_ACTION ITEM:_ Only a number is wanted here: the number of lines of the data that include "camera".

_DATA:_

= Beginning of Section =

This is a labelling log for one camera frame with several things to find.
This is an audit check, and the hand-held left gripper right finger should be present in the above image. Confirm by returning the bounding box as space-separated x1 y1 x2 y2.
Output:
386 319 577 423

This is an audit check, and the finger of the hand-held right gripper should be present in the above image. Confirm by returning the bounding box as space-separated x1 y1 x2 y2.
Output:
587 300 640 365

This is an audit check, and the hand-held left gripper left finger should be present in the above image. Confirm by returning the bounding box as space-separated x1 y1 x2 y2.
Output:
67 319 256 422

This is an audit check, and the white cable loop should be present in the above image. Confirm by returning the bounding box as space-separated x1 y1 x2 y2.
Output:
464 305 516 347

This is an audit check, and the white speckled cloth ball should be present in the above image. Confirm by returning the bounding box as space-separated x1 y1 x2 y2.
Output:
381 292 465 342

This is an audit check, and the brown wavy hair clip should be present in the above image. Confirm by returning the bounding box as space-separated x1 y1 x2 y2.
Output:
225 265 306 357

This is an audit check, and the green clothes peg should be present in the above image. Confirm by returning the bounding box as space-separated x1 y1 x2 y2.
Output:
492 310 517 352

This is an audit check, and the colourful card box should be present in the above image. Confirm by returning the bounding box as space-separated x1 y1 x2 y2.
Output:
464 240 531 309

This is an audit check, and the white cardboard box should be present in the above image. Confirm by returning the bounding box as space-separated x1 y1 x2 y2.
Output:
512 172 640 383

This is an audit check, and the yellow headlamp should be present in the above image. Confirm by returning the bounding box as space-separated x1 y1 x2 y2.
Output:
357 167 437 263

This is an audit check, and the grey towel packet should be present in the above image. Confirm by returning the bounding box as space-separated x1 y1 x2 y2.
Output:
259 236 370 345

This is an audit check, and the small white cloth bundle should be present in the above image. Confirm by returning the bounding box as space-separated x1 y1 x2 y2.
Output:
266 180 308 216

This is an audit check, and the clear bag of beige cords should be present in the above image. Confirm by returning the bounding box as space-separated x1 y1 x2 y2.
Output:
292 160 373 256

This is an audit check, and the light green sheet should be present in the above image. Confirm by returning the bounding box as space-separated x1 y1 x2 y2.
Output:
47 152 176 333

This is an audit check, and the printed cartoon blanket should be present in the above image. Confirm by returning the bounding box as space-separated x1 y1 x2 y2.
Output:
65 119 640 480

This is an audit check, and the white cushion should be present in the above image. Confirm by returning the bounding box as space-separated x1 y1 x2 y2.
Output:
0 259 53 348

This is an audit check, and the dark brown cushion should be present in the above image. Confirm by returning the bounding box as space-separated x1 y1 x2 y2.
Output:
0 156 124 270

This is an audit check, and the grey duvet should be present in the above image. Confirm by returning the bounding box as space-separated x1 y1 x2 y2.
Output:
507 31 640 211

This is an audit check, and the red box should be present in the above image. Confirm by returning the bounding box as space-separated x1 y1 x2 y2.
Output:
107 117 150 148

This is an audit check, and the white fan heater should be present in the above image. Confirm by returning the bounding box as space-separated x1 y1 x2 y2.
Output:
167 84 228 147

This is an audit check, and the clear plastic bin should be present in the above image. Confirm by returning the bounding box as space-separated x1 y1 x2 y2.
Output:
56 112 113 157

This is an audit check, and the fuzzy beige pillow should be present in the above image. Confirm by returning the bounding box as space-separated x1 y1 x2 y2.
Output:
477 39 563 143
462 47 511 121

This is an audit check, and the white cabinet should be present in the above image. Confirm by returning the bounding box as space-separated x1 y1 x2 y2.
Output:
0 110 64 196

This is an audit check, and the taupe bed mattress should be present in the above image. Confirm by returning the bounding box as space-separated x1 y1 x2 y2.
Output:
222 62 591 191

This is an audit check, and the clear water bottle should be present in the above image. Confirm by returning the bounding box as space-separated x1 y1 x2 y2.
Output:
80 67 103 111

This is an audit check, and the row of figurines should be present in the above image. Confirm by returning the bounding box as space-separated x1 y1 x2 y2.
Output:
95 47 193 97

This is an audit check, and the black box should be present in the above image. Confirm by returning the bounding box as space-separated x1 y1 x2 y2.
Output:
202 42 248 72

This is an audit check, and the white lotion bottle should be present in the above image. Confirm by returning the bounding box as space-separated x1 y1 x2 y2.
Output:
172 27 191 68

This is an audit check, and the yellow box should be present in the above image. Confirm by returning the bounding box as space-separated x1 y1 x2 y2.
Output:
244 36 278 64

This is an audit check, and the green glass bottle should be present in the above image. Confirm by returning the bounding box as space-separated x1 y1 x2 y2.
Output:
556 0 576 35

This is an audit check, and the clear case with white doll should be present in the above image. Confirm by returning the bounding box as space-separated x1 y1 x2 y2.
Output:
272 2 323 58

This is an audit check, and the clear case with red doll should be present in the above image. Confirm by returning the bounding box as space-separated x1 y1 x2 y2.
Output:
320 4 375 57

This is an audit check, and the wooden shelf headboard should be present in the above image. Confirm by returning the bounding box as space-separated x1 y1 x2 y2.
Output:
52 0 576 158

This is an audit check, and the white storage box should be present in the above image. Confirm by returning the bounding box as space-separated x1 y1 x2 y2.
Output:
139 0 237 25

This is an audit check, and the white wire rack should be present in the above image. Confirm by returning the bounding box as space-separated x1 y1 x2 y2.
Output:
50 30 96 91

= End of Section =
= Beginning of Section =

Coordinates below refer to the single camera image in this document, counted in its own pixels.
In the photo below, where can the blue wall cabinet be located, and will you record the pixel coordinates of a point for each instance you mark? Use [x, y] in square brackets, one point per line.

= End of Section =

_TASK ANSWER:_ 2